Data Engineering Over Simplified Part 2(S3)
Before getting into AWS Analytics services, in this section we will take care of the pre-requisites such as users, roles and policies for S3.
Goal: We will not be covering all the policies that are required for a typical project at this time. We will start with an s3 bucket, group as well as user, role etc using AWS Web Console. Once we create the users and roles, we will setup AWS CLI. We will configure AWS CLI using a profile and then validate whether we are able to read from relevant s3 Bucket or not. Before going further, you need to ensure that you have a valid AWS Account. I would recommend using a personal account.
Let us get an overview of s3.
S3 stands for Simple Storage Service.
It is a low-cost cloud-based permanent storage that is accessible from anywhere based upon the permissions.
Create an S3 Bucket using AWS Web Console
It will be used to store GitHub Activity Data.
- Go to AWS Web Console and go to s3. Create a new bucket by name ittv-github. We can also create folders for landing and raw zones for our data. The landing zone will be used to ingest data from external sources. We will store data in the landing zone using JSON. Typically, data in the landing zone will be deleted. It will act as a scratch pad, and we can delete data that is older than 30 days or as per the SLAs. The raw zone will be used to store data from sources following our data lake standards. In our case we will use parquet as target file format and partition all the data on a daily basis. We will have the data in the raw zone up to 7 to 10 years in most of the cases as part of data lakes.
Overview of Roles
Let us also get an overview of AWS IAM Roles. They are typically associated with services such as EC2, EMR, Glue etc to get permissions on other services.
For a Data Engineering or Data Lake project on AWS, we might have to use multiple services such as Glue, Kinesis, EMR, Athena etc. The services typically interact with other services and the standard way to grant required permissions is by creating IAM Role. We can create roles using IAM Web Console. Similar to Users or Groups, roles also inherit permissions via policies.
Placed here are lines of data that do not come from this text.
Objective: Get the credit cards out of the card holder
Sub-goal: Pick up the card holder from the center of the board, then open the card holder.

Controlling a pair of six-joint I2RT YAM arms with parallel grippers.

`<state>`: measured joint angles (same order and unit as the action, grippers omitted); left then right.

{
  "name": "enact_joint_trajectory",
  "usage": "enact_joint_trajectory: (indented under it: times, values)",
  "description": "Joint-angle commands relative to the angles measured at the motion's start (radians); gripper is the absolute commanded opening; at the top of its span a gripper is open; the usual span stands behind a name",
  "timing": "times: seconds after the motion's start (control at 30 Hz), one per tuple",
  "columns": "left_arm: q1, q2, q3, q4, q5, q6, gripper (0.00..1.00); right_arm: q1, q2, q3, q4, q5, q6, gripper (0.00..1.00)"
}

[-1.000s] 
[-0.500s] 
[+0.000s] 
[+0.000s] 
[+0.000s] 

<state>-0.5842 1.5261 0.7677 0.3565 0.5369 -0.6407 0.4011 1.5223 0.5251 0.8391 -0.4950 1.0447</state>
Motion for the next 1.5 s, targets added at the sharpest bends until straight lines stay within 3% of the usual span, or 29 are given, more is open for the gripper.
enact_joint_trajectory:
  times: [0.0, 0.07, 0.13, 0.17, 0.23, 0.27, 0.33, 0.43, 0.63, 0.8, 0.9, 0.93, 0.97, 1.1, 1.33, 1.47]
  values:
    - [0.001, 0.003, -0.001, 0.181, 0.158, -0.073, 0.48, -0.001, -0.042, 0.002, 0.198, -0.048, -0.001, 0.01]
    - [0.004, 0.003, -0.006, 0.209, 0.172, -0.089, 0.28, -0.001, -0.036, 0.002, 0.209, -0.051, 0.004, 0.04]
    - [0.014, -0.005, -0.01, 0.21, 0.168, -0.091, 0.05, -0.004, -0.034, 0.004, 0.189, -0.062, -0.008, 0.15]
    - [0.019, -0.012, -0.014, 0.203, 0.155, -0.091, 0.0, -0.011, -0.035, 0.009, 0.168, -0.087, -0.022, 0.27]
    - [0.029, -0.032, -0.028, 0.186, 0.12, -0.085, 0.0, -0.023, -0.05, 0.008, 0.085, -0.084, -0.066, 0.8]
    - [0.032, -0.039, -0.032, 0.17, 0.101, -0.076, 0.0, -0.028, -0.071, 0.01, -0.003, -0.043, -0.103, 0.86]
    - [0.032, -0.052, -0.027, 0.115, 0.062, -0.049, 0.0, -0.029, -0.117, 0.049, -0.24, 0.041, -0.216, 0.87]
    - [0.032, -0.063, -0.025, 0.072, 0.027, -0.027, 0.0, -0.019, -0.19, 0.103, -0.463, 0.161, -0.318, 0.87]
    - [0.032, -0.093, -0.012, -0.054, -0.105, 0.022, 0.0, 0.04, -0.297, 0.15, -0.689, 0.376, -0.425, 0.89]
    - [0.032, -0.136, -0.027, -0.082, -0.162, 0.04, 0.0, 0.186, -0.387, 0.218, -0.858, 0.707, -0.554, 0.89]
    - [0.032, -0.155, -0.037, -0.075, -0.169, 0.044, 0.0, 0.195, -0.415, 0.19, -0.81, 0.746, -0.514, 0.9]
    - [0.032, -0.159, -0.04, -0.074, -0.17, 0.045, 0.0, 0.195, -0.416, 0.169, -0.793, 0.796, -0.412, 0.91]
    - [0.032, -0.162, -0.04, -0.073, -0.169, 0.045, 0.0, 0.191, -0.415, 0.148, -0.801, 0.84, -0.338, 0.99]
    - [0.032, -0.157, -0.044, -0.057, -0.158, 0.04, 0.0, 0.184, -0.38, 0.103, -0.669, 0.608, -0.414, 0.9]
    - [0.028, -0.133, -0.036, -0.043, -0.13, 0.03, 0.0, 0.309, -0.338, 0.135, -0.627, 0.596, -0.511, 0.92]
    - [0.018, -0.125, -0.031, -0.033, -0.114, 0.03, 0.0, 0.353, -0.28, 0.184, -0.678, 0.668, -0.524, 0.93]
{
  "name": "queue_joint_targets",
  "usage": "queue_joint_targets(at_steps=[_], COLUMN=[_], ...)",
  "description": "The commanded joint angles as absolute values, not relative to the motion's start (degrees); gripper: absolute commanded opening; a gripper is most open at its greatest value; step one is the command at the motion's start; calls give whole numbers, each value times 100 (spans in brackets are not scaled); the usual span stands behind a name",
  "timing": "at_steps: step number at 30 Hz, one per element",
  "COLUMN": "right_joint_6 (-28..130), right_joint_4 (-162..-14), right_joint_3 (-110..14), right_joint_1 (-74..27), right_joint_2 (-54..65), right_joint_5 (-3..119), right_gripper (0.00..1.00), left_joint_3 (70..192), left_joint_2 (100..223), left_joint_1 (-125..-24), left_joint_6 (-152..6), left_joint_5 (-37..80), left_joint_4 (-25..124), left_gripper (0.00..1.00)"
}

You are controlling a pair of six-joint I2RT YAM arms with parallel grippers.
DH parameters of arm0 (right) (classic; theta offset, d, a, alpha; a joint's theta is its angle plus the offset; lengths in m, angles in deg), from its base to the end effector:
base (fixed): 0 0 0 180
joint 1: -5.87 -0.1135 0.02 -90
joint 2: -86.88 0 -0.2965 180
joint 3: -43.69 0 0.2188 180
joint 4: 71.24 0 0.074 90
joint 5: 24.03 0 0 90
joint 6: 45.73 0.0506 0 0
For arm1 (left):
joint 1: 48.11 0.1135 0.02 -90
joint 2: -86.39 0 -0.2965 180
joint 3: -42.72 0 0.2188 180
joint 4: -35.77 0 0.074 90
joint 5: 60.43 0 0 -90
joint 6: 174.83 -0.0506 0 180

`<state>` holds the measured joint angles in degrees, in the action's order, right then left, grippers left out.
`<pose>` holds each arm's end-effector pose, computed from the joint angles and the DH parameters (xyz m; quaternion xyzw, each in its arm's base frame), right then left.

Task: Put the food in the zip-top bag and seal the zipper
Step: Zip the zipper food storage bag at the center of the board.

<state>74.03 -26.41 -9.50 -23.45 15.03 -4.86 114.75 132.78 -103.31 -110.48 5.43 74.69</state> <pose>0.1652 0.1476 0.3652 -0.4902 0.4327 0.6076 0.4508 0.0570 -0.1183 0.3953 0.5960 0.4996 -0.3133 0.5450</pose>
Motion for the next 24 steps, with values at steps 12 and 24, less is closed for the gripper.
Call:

[Instructions and Code] Create and Attach Custom Policy
Let us create a custom policy and provide required permissions on the s3 bucket created earlier.
We grant permissions to roles or to users via groups by attaching policies with them. We can either use AWS Predefined Policies or create custom ones. In this case we will create a custom policy by name ITVGitHubS3FullPolicy by adding a custom definition. For this, go to IAM-> Policies →Create Policy
Let us attach a policy via group.
- Go to the ITVGitHubGroup and attach the policy ITVGitHubS3FullPolicy.
Once attached, the user who inherits these policies is ITVGithubUser.
Let us validate the ability to manage objects using AWS CLI
Let us validate the IAM policy by using the user we created & issuing an AWS S3 command via the CLI.
So first I downloaded AWS CLI from the internet and installed it Installing or updating the latest version of the AWS CLI — AWS Command Line Interface (amazon.com)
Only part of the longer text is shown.